◆ **Supplied data**
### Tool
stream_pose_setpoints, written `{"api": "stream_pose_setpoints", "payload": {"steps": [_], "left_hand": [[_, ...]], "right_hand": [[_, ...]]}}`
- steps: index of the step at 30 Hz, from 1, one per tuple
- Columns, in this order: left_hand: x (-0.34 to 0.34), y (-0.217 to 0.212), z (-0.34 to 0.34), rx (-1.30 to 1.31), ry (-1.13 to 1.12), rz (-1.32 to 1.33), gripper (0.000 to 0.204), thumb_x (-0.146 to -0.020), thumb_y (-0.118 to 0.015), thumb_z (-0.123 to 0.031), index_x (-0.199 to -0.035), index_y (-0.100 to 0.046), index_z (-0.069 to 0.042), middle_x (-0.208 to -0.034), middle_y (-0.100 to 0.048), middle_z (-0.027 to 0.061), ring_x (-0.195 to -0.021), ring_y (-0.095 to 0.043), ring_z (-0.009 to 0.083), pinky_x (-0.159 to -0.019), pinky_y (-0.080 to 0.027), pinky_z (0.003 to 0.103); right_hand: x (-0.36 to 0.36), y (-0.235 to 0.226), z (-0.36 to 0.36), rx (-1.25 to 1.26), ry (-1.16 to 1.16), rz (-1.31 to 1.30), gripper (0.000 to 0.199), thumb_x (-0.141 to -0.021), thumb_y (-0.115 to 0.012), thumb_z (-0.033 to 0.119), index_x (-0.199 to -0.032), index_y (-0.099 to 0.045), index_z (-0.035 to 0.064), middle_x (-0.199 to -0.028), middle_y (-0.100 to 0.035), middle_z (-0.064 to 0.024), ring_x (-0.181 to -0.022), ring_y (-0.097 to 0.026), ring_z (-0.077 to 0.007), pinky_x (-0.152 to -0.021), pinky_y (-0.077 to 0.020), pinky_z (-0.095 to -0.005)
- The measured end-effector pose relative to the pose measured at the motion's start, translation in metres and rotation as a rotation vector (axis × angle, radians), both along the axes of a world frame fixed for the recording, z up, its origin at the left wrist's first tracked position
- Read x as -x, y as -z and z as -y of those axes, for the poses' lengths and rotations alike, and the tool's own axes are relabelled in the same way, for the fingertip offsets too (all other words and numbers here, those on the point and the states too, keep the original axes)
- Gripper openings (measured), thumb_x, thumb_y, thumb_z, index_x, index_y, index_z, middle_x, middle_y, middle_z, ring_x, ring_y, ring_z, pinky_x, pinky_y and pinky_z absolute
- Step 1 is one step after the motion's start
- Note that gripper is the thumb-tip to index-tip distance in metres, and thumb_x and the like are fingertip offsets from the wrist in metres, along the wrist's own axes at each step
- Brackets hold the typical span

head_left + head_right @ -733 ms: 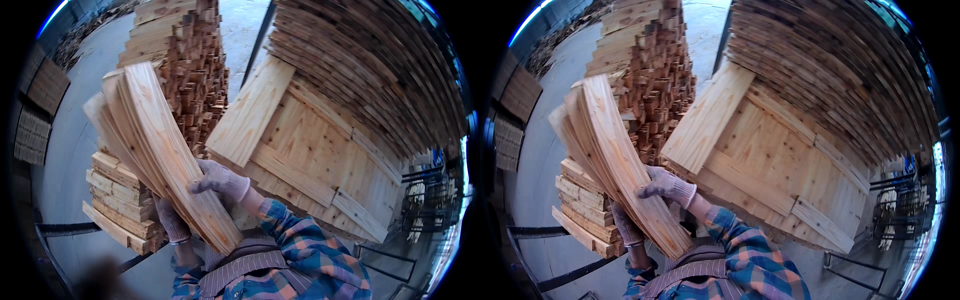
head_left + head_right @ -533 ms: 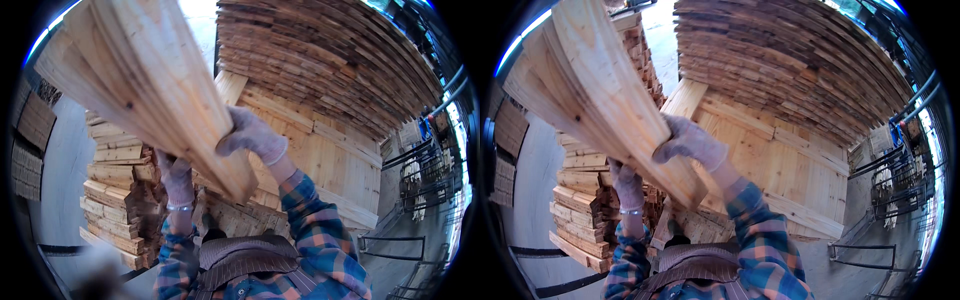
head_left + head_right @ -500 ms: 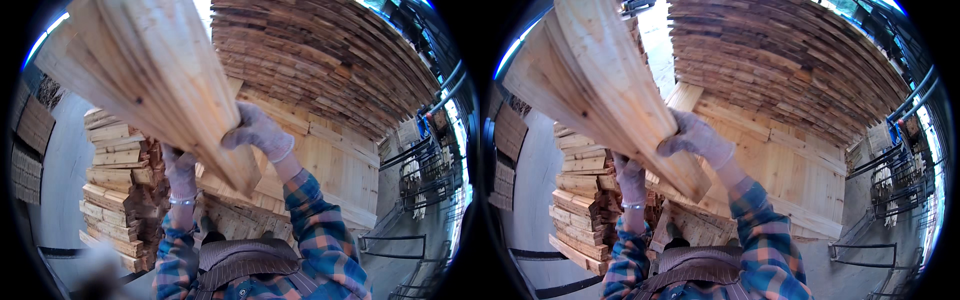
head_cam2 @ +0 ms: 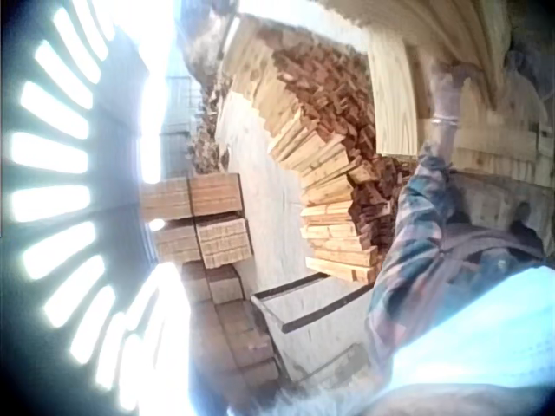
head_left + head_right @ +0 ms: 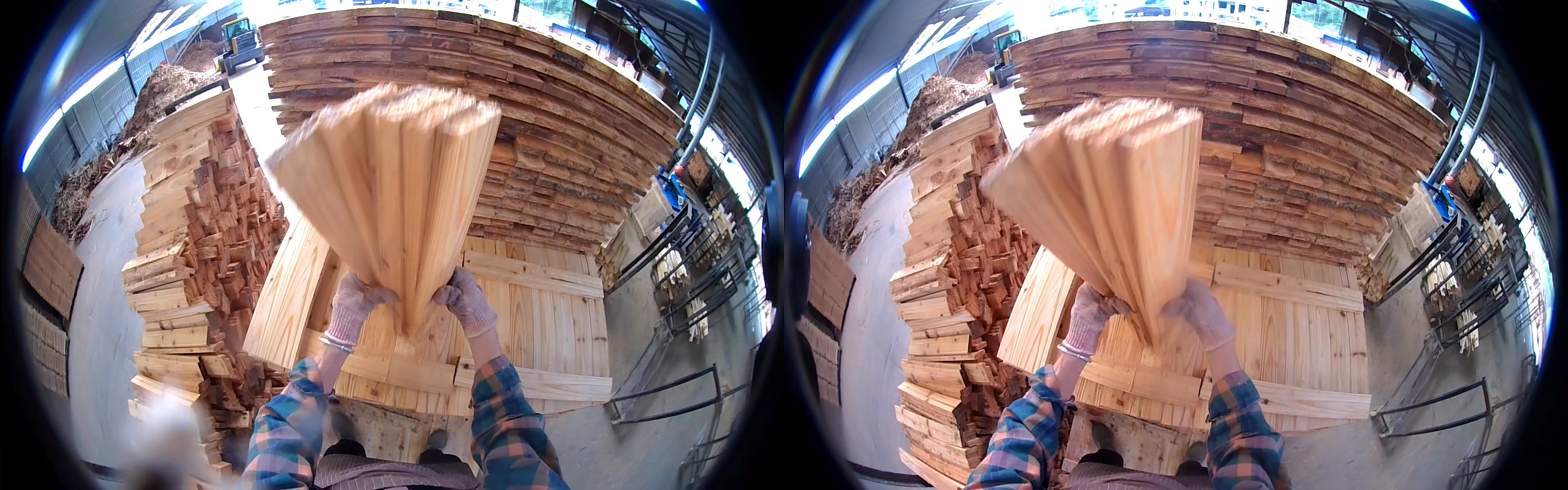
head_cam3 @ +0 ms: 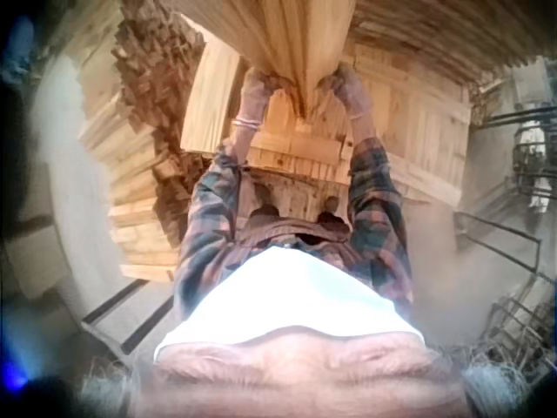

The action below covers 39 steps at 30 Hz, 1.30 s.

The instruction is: The person repeatedly picks up individual wooden planks from a large pile and places them onto a growing stack. They handle the lumber by hand, wearing gloves, and arrange each piece to build a neat pile in a warehouse setting.

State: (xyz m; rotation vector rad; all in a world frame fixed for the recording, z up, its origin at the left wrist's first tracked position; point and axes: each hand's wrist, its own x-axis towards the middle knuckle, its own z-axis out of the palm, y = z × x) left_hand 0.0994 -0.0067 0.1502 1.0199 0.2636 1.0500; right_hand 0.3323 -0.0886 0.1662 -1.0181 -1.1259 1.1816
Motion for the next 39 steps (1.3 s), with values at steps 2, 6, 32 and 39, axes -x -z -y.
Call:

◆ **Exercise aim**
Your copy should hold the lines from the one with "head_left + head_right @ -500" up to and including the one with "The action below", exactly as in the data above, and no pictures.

◆ **Exercise response**
head_left + head_right @ -500 ms: 
head_cam2 @ +0 ms: 
head_left + head_right @ +0 ms: 
head_cam3 @ +0 ms: 

The action below covers 39 steps at 30 Hz, 1.30 s.

That concludes the exercise.